EXERCISE PROMPT →
Below this line is a set of entries; quote exactly the lines from the line that contains "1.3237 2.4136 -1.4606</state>" to the line that contains "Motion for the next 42", both lines included.

━━ EXTRACTED RECORDS

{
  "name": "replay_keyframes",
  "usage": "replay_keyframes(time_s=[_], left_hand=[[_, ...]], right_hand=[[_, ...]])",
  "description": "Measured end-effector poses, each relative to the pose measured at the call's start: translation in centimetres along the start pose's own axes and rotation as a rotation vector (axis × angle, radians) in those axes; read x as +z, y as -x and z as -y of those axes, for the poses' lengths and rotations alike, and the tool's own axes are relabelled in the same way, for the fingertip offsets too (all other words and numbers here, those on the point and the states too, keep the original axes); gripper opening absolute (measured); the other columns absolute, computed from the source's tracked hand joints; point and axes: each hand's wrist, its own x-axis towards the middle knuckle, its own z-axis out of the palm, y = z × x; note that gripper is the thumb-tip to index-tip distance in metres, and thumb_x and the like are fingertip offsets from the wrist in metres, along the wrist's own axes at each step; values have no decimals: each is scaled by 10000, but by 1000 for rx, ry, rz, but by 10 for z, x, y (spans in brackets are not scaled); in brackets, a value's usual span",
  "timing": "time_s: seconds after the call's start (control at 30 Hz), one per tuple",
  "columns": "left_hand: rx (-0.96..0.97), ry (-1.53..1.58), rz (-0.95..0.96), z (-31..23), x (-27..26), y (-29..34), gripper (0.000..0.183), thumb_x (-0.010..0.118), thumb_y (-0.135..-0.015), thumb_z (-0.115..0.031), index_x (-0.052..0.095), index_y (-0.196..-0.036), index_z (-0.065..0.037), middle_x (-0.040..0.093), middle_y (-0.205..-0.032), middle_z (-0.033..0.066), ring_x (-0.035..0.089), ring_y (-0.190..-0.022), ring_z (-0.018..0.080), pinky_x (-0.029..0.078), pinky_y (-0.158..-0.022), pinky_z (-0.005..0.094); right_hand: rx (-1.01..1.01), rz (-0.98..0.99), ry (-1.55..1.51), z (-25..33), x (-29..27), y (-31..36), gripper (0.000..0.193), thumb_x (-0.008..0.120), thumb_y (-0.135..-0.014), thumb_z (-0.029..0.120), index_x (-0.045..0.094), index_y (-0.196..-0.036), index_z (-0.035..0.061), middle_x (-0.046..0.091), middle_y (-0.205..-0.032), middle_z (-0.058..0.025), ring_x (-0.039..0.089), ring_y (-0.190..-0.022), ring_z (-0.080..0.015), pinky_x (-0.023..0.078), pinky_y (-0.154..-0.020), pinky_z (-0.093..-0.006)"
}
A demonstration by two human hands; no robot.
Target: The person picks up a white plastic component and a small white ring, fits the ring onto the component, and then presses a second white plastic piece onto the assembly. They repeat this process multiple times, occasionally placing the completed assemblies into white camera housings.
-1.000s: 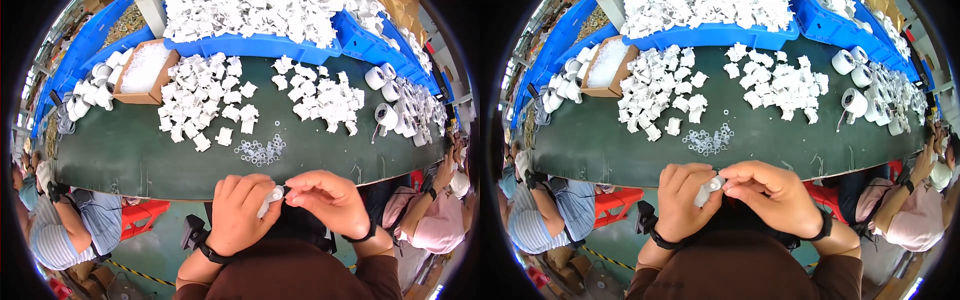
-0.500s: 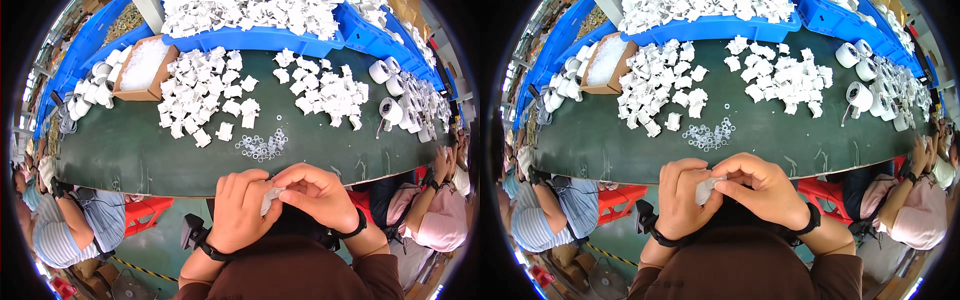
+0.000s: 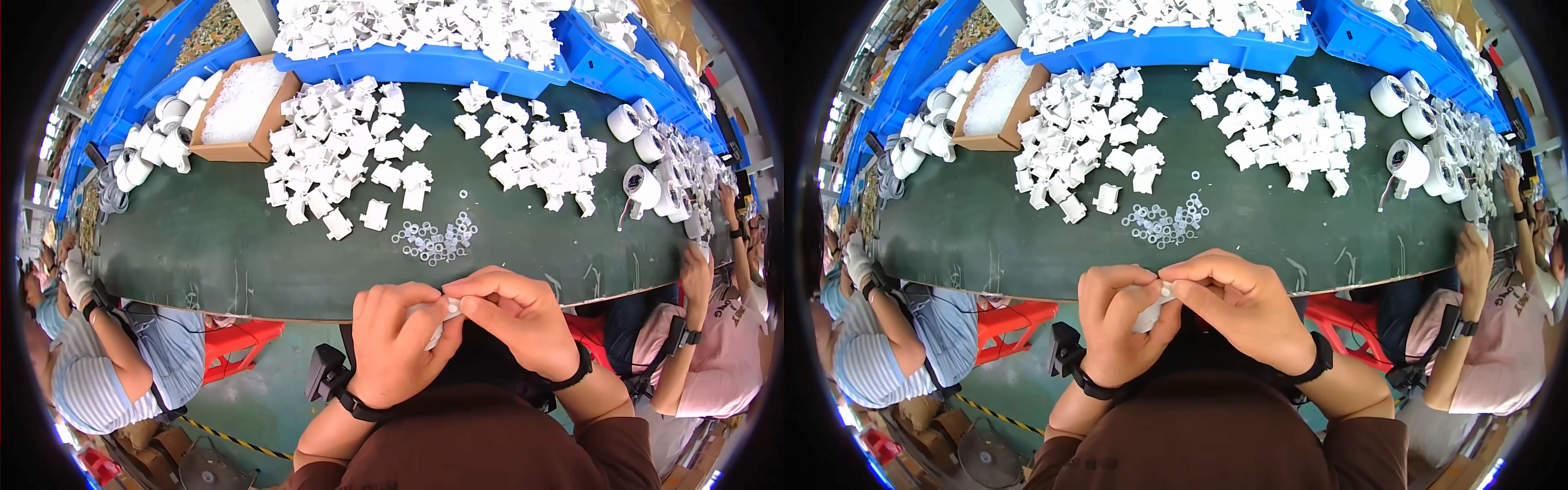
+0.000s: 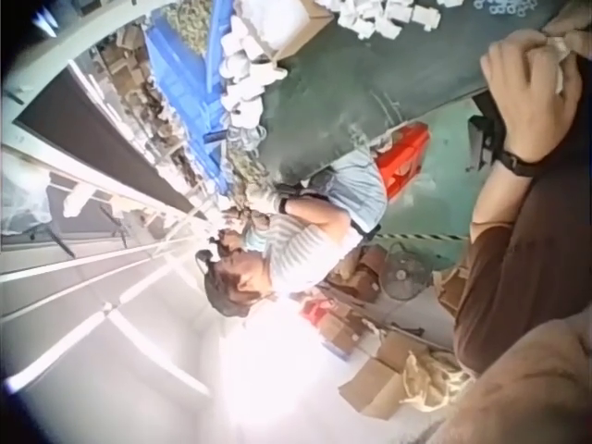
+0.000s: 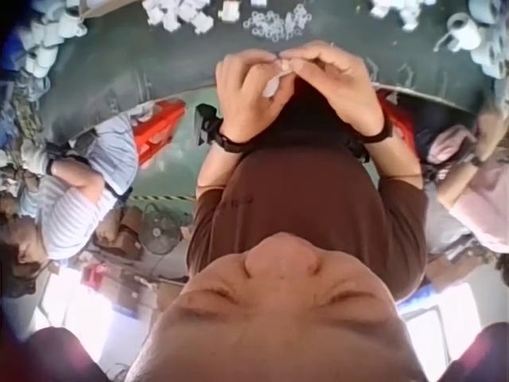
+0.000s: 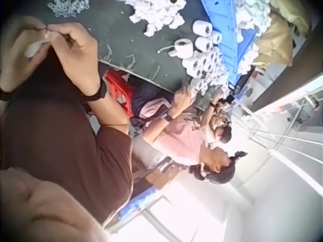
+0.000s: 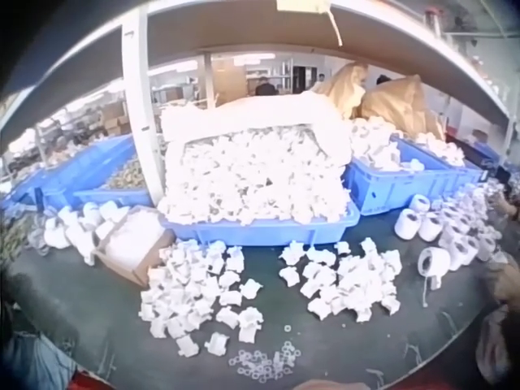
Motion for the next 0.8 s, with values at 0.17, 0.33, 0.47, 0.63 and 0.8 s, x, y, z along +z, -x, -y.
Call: replay_keyframes(time_s=[0.17, 0.33, 0.47, 0.63, 0.8], left_hand=[[11, 20, -7, 3, -1, -2, 360, 819, -699, -38, 622, -990, -116, 661, -1024, 56, 588, -834, 264, 415, -718, 385], [109, 49, 97, 14, -15, -5, 324, 811, -678, -45, 676, -965, -105, 678, -1007, 77, 618, -856, 311, 471, -722, 419], [133, 128, 223, 31, -40, -2, 281, 810, -689, -41, 650, -917, -82, 669, -995, 91, 610, -905, 322, 531, -788, 449], [-234, -712, 4, 84, -98, 13, 476, 618, -989, -225, 563, -1439, -81, 380, -1564, 218, 379, -1403, 389, 300, -1137, 507], [-208, -619, -217, 92, -84, 12, 601, 533, -1037, -261, 360, -1571, -46, 241, -1641, 238, 288, -1478, 414, 233, -1186, 528]], right_hand=[[-106, -8, 94, -5, 6, 0, 210, 593, -985, -59, 682, -1171, -20, 655, -1110, -74, 633, -1026, -136, 506, -897, -287], [-41, -52, 53, -8, 17, -2, 107, 602, -993, -15, 664, -1077, 12, 635, -1019, -28, 589, -920, -75, 492, -785, -245], [-77, 59, 219, -3, 0, 0, 75, 666, -977, 43, 668, -1045, 11, 674, -988, -36, 625, -913, -88, 505, -768, -252], [-628, -487, 1169, 37, -72, 6, 195, 761, -890, 157, 690, -1051, 73, 690, -1024, -103, 620, -962, -317, 490, -891, -439], [-390, -1181, 1725, 56, -205, 0, 535, 764, -890, 381, 604, -1276, 47, 635, -1137, -210, 546, -1102, -392, 466, -951, -480]])
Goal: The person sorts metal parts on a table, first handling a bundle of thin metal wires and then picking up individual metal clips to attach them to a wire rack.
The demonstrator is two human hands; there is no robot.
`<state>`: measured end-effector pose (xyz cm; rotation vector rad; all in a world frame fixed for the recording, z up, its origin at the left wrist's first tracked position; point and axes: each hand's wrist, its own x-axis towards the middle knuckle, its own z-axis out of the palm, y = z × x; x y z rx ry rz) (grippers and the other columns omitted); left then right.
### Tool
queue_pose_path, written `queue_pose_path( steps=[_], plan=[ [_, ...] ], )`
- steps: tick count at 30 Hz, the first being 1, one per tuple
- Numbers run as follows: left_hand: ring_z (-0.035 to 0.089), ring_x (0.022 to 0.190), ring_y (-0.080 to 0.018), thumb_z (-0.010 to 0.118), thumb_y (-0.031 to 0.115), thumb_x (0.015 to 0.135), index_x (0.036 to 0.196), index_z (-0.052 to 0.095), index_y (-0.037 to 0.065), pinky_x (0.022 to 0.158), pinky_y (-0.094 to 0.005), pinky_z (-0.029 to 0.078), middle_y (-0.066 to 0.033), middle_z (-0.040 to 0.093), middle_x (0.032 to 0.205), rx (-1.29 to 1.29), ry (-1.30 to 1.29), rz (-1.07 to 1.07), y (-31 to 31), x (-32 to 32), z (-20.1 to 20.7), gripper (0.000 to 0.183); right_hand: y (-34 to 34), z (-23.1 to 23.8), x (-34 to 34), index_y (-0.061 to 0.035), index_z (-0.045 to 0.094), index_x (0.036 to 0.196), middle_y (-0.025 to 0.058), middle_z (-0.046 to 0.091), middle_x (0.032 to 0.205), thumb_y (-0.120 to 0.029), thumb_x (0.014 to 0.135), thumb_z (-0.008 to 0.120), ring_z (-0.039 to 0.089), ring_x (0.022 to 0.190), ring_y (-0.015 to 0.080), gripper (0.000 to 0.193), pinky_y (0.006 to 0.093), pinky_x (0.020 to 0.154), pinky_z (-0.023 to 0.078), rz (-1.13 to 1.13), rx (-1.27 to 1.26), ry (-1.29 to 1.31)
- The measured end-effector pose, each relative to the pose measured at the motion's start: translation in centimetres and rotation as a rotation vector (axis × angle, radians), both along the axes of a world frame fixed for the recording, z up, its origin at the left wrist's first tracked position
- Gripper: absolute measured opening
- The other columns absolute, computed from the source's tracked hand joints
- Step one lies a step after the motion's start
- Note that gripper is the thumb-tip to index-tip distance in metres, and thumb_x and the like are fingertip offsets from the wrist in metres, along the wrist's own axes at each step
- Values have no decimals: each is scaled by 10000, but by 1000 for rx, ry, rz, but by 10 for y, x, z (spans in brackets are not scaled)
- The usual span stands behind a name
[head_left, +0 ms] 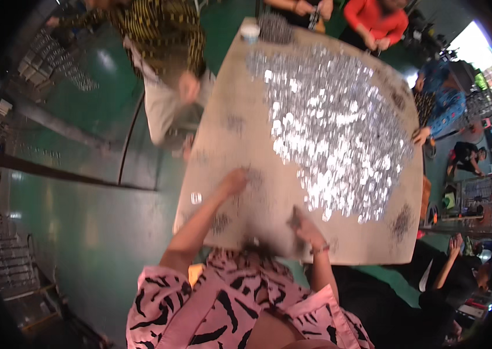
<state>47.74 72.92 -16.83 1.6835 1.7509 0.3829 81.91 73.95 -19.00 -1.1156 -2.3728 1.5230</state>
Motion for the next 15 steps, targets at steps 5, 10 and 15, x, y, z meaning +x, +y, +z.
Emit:
queue_pose_path(
  steps=[5,10,15],
  plan=[
    [612,908,-356,476,55,803,999,630,-19,790,-398,485,-222,631,911,295,-17,547,-17,-4,0,261,1,13,3,-72,168,1416,296,394,1303,-41,741,527,408,1195,406,765,370,1032,322,2,-77,-141],
    [590,975,-351,484,39,814,1066,618,16,849,-379,465,-208,621,999,317,-100,680,-33,-12,20,286,13,33,1,-67,241,1397,268,388,1324,-78,780,522,402,1215,375,678,368,1022,331,68,-87,-195],
    [521,1125,-277,521,61,821,1223,507,28,927,-336,422,-173,507,1254,189,-95,367,-5,9,13,404,2,17,13,-39,407,1300,232,507,1209,-103,805,510,485,1117,369,510,385,946,404,-31,-11,-186]
  ],
)
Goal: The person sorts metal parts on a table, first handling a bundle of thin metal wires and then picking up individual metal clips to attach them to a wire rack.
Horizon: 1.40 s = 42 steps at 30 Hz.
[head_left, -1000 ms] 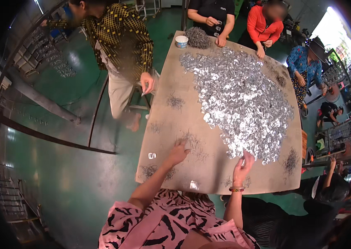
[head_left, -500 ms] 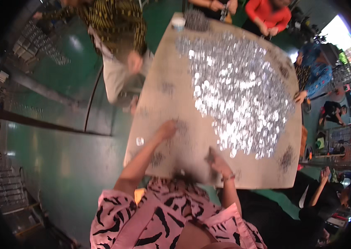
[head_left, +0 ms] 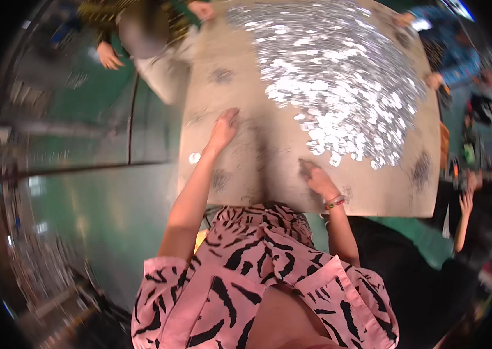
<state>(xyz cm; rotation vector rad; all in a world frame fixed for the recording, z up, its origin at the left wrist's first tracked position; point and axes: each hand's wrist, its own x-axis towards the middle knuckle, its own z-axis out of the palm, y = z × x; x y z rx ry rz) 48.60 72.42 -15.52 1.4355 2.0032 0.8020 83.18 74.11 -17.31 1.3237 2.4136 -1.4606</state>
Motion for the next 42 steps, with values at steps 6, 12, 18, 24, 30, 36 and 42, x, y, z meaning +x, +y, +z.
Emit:
queue_pose_path(
  steps=[6,12,18,24,30,36,42],
  plan=[
    [465,1178,-285,610,132,792,1365,296,-4,956,-326,393,-186,450,1312,-25,-86,-160,104,27,-51,668,-30,-22,-15,-101,343,1343,208,374,1299,-251,843,525,406,1158,392,553,528,924,383,-54,412,-212],
    [559,995,-278,604,114,784,1294,334,-47,857,-361,448,-174,509,1218,-180,-161,107,210,40,-162,599,-21,3,-18,-128,349,1348,237,384,1289,-268,835,507,397,1163,441,555,519,914,365,-103,198,-196],
    [536,1025,-286,607,68,763,1310,301,-38,865,-395,442,-181,491,1219,-146,-463,-15,227,147,-136,635,-20,7,-19,-174,378,1345,247,380,1297,-299,770,569,392,1150,463,619,522,901,369,25,176,-263],
    [378,1233,-303,584,77,787,1400,172,-15,1013,-397,314,-202,283,1407,-131,-676,-51,173,207,4,745,-19,8,-22,-184,314,1385,281,331,1323,-326,740,633,332,1194,501,733,564,924,334,49,154,-329],
    [308,1295,-273,551,76,815,1367,302,-6,1053,-347,250,-185,320,1404,20,-15,-428,40,175,38,611,-17,12,-23,-164,322,1384,360,240,1361,-307,681,656,252,1230,568,791,611,951,287,83,82,-341],
    [594,1006,-240,526,42,848,1171,549,-21,873,-320,446,-145,630,1052,-185,-226,-317,-75,170,28,329,-30,4,-27,-122,301,1394,378,240,1357,-302,651,654,254,1217,588,842,624,944,285,109,172,-391],
    [640,861,-275,503,53,863,1062,618,25,760,-335,492,-155,654,944,-132,-138,-459,-115,172,24,231,-47,-8,-21,-126,296,1394,351,278,1357,-272,794,527,277,1220,565,659,601,927,290,13,412,-296]
  ],
)
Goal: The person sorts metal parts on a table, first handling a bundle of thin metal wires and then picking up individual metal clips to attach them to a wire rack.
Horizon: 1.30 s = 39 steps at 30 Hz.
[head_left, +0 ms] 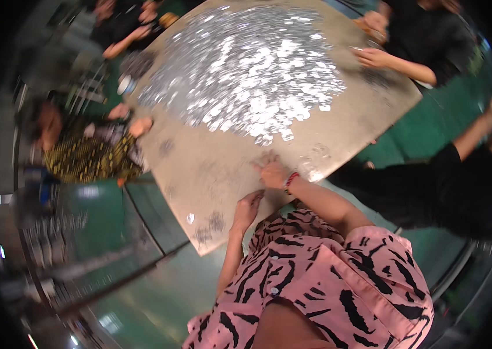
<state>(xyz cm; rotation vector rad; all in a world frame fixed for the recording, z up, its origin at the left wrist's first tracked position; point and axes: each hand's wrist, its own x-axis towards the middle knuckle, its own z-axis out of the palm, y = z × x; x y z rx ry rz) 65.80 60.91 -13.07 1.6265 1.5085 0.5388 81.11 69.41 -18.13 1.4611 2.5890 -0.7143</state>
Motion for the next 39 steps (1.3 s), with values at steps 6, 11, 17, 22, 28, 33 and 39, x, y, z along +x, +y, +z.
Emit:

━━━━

REPLY →
<state>(xyz cm; rotation vector rad; all in a world frame fixed for the recording, z up, its origin at the left wrist's first tracked position; point and axes: each hand's wrist, its own x-axis towards the middle knuckle, its own z-axis out of the palm, y = z × x; x y z rx ry rz) 48.60 72.42 -15.52 1.4355 2.0032 0.8020 83.18 74.11 -17.31 1.3237 2.4136 -1.4606</state>
Motion for the next 42 steps, with values at steps 6, 12, 18, 24, 30, 36 and 42, x, y, z meaning +x, +y, +z.

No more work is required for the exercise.